One of the most critical mechanisms involved in regulation of neuronal firing is proper regulation of the afterhyperpolarization (AHP) which occurs at the level of the single neuron. Action potential invasion into a neuron produces an increase in intracellular Ca2+ which activates voltage-gated K+ channels that allow for K+ to flow out of the cell. This efflux of K+ leaves the intracellular space more negatively charged and the cell hyperpolarizes, which prevents further excitability (Alger and Nicoll, 1980; Timofeev et al., 2004). Network regulation of

seizures includes depletion of synaptic glutamate which serves to limit burst activity (Staley et al., 1998), and acidification of both the intracellular and extracellular spaces due to the increase in CO2 levels during prolonged seizure activity (Chesler and Kaila, 1992).

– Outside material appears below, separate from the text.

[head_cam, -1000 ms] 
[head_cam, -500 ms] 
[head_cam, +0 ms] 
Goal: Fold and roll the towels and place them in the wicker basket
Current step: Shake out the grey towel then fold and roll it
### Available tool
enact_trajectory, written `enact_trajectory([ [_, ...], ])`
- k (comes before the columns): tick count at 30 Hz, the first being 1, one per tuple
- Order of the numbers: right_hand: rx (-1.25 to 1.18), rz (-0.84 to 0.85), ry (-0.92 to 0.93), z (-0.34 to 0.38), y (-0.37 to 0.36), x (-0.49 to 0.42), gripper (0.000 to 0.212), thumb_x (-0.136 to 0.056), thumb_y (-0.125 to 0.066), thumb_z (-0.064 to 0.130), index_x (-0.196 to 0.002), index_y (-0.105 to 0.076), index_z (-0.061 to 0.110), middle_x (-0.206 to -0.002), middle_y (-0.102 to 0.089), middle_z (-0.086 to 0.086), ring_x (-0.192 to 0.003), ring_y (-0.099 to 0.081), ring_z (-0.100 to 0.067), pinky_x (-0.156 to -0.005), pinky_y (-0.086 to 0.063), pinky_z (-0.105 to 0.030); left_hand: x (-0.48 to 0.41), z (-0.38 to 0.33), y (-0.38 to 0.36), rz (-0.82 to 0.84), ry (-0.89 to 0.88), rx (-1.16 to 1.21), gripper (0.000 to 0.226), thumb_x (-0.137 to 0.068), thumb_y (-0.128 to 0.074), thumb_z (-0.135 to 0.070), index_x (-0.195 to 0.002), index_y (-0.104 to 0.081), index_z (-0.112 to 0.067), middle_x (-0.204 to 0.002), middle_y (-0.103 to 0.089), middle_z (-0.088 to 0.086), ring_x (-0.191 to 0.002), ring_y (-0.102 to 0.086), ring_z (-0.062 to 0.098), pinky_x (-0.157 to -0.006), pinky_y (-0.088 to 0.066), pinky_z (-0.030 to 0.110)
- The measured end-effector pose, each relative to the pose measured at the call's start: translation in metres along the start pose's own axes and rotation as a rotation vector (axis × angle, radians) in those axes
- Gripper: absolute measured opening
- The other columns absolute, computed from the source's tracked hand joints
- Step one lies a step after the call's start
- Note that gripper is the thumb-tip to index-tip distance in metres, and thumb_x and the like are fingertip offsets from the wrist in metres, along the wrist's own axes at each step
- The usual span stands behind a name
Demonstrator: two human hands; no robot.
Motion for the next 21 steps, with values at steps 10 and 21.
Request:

Network synchronization, a hallmark of seizures, is partly regulated by interneuronal gap junctions (Mancilla et al., 2007). The acidification during a seizure also results in the decoupling of these gap junctions, which serves to limit neuronal discharge and network synchronization (de Curtis et al., 1998). There are many different mechanisms that serve to limit seizure activity, any number of which could be altered resulting in prolonged status epilepticus.

1.3.2TREATMENT OF REFRACTORY STATUS EPILEPTICUS

A major component to successful termination of SE is the ability of the patient to receive rapid treatment. It has been demonstrated that treatment even prior to arrival at a hospital is critical (Pellock et al., 2004). In a study investigating seizure treatment it was determined that over half of patients who were not successfully treated prior to a hospital were twice as likely to require intensive care (Alldredge et al., 2001). Fast and effective treatment of SE is so essential that standard treatment algorithms have been developed that indicate the hierarchy of available drugs (Pellock et al., 2004). In agreement with clinical studies indicating the need for pre-hospital treatment of SE, treatment algorithms begin with conventional antiepileptic drugs (AEDs) including benzodiazepines

(BZDs) and advance to the use of barbiturates and even anesthesia in extreme cases.

BZDs, including diazepam, are considered the first line of treatment of SE. To achieve the highest rate of seizure termination BZDs should be administered within minutes of seizure onset. One rationale for immediate treatment is that while BZDs are considered the safest of the available AEDs they have been shown to lose effectiveness during the progression of SE (Walton and Treiman, 1988; Kapur and Macdonald, 1997; Jones et al., 2002; Grosenbaugh and Mott, 2013). Patients who develop pharmacoresistance to BZDs and other medications may develop RSE. Despite adequate treatment with available AEDs nearly 45% of patients with SE will develop RSE, which brings with it an increased risk for a variety of neuropathological consequences including death in nearly 25% of cases (Mayer et al., 2002; Holtkamp et al., 2005; Rossetti et al., 2005). In cases of RSE when available AEDs are ineffective patients are often put into medically induced comas through exposure to a variety of anesthetics (Knake et al., 2009).

Chapter 3 will explore the use of stiripentol, a novel AED, for the treatment of BZD-refractory status epilepticus.